AI systems like Simbo AI handle incoming patient calls, bookings, and reminders. This lowers wait times on the phone and lets staff focus on harder tasks.
Automated follow-up messages remind patients about lab tests, refilling medicines, or telehealth visits without needing staff to do it manually. These reminders help patients stay involved in their care.
Writing clinical notes takes a lot of time, but AI tools can help by transcribing, organizing, and checking notes. ChartSpan’s AI checks every patient call to make sure it meets Medicare and Medicaid rules. If something is missing or wrong, human staff are alerted.
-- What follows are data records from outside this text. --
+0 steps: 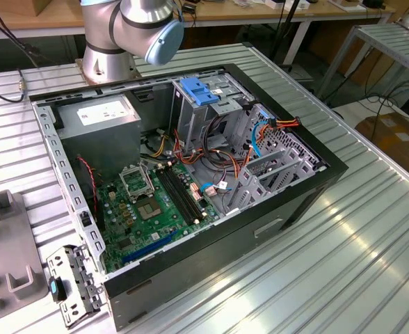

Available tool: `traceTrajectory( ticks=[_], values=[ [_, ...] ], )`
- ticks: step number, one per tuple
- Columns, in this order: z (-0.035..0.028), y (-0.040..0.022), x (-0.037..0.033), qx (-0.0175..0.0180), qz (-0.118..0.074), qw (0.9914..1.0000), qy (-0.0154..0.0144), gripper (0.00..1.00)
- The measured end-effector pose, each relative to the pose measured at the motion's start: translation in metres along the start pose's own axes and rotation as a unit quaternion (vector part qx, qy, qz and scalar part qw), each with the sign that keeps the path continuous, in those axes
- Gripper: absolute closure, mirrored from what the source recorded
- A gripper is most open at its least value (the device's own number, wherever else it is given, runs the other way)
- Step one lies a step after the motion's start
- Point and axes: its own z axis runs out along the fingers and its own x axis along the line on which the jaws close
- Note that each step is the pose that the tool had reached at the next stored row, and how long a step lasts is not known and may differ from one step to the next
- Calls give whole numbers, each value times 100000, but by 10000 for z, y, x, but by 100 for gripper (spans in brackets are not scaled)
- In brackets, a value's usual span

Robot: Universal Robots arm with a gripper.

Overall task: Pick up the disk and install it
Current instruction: 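Pick up the disk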

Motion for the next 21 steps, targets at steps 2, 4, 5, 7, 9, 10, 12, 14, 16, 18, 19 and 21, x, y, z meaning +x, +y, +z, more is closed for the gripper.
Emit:
traceTrajectory(
  ticks=[2, 4, 5, 7, 9, 10, 12, 14, 16, 18, 19, 21],
  values=[
    [0, 0, 0, 24, -914, 99996, 41, 89],
    [0, 0, 0, 50, -1760, 99984, 86, 89],
    [0, 0, 0, 63, -2200, 99976, 110, 89],
    [0, 0, 0, 86, -2897, 99958, 149, 89],
    [0, 0, 0, 125, -3967, 99921, 215, 89],
    [0, 0, 0, 158, -4587, 99894, 263, 89],
    [0, 0, 0, 228, -5827, 99829, 369, 89],
    [1, 0, 0, 273, -7572, 99712, 448, 89],
    [3, 0, -1, 321, -9724, 99524, 520, 89],
    [12, 5, -6, 825, -10588, 99434, 426, 89],
    [17, 6, -8, 1339, -10688, 99418, 198, 89],
    [21, 12, -16, 2297, -10917, 99376, -200, 89]
  ],
)
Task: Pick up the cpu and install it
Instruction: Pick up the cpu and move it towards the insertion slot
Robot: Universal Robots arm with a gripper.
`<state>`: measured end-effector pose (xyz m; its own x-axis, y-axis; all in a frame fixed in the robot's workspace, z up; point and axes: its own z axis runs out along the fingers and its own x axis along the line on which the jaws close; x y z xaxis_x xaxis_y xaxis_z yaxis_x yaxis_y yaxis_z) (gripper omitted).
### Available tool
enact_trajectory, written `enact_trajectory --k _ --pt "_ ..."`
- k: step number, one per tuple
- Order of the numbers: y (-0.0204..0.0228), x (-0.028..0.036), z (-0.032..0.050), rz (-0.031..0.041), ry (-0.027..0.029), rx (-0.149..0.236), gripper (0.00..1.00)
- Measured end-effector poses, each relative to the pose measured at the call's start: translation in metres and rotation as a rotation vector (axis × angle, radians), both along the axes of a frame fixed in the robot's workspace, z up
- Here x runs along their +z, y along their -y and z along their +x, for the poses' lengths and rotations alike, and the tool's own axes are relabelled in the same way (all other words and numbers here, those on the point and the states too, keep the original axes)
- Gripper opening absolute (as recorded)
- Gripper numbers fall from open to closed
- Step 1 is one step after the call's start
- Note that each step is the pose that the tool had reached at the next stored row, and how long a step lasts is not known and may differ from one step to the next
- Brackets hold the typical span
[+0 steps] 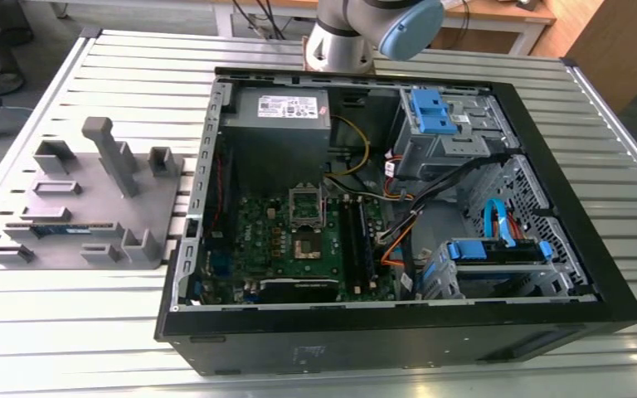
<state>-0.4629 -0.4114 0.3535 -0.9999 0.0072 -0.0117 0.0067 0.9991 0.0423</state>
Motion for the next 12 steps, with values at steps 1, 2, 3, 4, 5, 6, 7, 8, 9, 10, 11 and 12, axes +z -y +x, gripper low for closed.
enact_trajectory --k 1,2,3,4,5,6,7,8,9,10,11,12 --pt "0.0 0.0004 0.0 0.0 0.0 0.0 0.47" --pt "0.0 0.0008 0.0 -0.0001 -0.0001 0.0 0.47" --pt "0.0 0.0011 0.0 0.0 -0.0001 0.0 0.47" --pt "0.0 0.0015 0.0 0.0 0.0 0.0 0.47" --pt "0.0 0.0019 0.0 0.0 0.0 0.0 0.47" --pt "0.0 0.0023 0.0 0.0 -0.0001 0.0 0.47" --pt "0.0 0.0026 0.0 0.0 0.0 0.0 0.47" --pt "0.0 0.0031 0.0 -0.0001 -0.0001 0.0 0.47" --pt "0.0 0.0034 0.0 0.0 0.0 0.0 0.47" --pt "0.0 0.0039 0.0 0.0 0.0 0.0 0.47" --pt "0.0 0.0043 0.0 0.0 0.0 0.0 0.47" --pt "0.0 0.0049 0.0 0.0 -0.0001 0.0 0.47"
By automating checks, clinics lower the chance of billing mistakes and penalties, which is important when caring for chronic diseases using value-based care plans.
AI examines patient data to find those at higher risk of serious problems. This lets care coordinators and doctors focus on these patients first, use resources well, and set personalized care goals.
AI can also provide lists of local community resources, like food banks or transportation help, which support social needs tied to chronic disease care.
While AI has many benefits, healthcare leaders must also handle concerns about clarity, privacy, and responsibility.
The American Medical Association (AMA) says AI use in healthcare must be clear. Doctors need to know when AI affects decisions. AMA President Dr. Jesse M. Ehrenfeld says, “Doctors who use AI will replace those who don’t,” meaning clinicians must learn how to use AI and keep a human role in care.
Doctors worry about AI possibly introducing bias, risking patient privacy, or giving wrong results. Practices using AI should follow HIPAA rules, test tools carefully, and keep human oversight.
AMA also calls for good control of AI in healthcare, including clear sharing of information, privacy protections, and ethical use. Administrators and IT staff should work with clinical leaders to meet these rules while using AI.
Healthcare organizations in the U.S. face more rules, patient needs, and competition. Using AI to improve patient engagement and chronic disease care helps with several goals:
By using AI for patient engagement and automating workflows, U.S. medical practices can improve care for chronic diseases, raise patient satisfaction, and meet modern healthcare demands. As AI tools grow, combining them with human skills will be important for lasting success in care and health outcomes.
AI is used in healthcare for developing cancer prognosis, responding to patient messages, predicting clinical outcomes, providing documentation support, and recommending staffing volumes.
Physicians are concerned about AI exacerbating bias, compromising privacy, introducing new liability concerns, and providing misleading conclusions.
As of last fall, the FDA had approved 692 AI or machine-learning medical devices, primarily in radiology, cardiology, and neurology.
Transparency is critical for ensuring trust, helping physicians understand AI processes, and ensuring ethical use of AI technologies.
The AMA’s advocacy principles focus on AI oversight, transparency in disclosures, liability issues, data privacy, and governance.
AI is expected to enhance diagnostic accuracy, personalize treatments, and reduce administrative burdens, transforming how healthcare is delivered.
About 40% of U.S. physician practices are using some form of AI, mostly for administrative tasks.
‘The human in the loop’ refers to physicians remaining aware of AI algorithms influencing clinical decisions, allowing them to intervene as needed.
Physicians face challenges in understanding how input data influences AI outputs and recognizing the training data for AI tools.
There is significant potential for AI tools to enhance patient engagement in their health and help manage chronic conditions.